ICYMY: These Facts About Herman Cain Are Absolutely Amazing!

When you dig into the entirety of someone’s life you have to sit and wonder how someone had the time to accomplish all of the things that they managed to accomplish.

Herman Cain was one of those people that you look at his life and you have to scratch your head at all of the things that he did.

If you count all of the accomplishments in this great man’s life you would almost think that he was really secret triplets.

Herman Cain’s handsome glass-walled office overlooks the first fairway of the Eagle’s Landing Country Club in this exurb of Atlanta, about 20 miles south of Hartsfield Airport. It is here that the 65-year-old Cain planned to spend what he calls his “cruise control” years — time spent not exactly in retirement, but at an easier pace than a business career that included stints as CEO of Godfather’s Pizza, president of the National Restaurant Association, and chairman of the Kansas City Federal Reserve Bank.

“Cruise control” it’s not. These days, or at least this moment, Herman Cain, long a favorite of Tea Party activists, is one of the hottest names in the Republican primary race. For most of the party, Cain wasn’t even a blip on the radar until the May 5 GOP debate in Greenville, South Carolina — or, more accurately, the moments after the debate, when Republican pollster Frank Luntz conducted a focus group on Fox News and found near-unanimous agreement that Cain was the winner. “I’ve done maybe 35 or 40 of these debates for Fox, and I’ve never had this kind of reaction,” Luntz said. “Something very special happened this evening.”

Many political insiders viewed the debate mostly as an opportunity for former Minnesota governor Tim Pawlenty to move up into the first tier of GOP candidates. Instead, people left Greenville’s Peace Center talking about Herman Cain — a result that few participants, including Cain himself, could have predicted.
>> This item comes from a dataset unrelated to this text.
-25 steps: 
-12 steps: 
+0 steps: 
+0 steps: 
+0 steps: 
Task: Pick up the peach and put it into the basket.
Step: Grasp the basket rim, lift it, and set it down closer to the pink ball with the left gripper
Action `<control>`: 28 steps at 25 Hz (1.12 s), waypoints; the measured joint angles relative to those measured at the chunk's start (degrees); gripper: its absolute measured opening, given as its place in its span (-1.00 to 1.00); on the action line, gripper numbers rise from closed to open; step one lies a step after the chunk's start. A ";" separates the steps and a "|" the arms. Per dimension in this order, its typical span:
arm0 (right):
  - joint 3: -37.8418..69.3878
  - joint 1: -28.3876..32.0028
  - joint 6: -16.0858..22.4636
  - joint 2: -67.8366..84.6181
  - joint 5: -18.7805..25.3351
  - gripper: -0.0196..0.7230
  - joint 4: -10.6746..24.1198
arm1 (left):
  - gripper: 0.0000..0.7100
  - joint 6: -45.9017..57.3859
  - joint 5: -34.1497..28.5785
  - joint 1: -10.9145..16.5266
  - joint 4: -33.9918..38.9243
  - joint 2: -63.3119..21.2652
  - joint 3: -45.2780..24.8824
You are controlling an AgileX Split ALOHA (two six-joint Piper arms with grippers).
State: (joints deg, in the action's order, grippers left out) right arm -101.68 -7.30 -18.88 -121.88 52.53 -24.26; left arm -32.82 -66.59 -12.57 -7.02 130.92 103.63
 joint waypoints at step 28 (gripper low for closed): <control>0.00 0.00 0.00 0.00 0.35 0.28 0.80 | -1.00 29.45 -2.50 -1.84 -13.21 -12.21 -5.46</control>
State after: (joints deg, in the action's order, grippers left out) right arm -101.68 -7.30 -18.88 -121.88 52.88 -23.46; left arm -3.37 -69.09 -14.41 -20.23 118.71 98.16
“I was just stunned, shocked,” Cain says of the moment he saw, on a green-room television, that Luntz’s group declared him the winner. When his staff hurried to take him to the media room for an interview with Sean Hannity, Cain asked for a few minutes to sit down, catch his breath, and collect his thoughts. Although he has had some success as a talk-radio host in recent years, he had no idea of the impression he would make on viewers. “You know how fickle people’s perceptions can be,” he says.

To call Cain an unlikely candidate is an understatement. He is black, southern, a survivor of a fairly recent and very serious bout with cancer, a failed candidate for U.S. Senate, and a man best known as the chief executive officer of a mid-size national pizza chain. Yes, Republicans are drawn to captains of industry — but the pizza industry?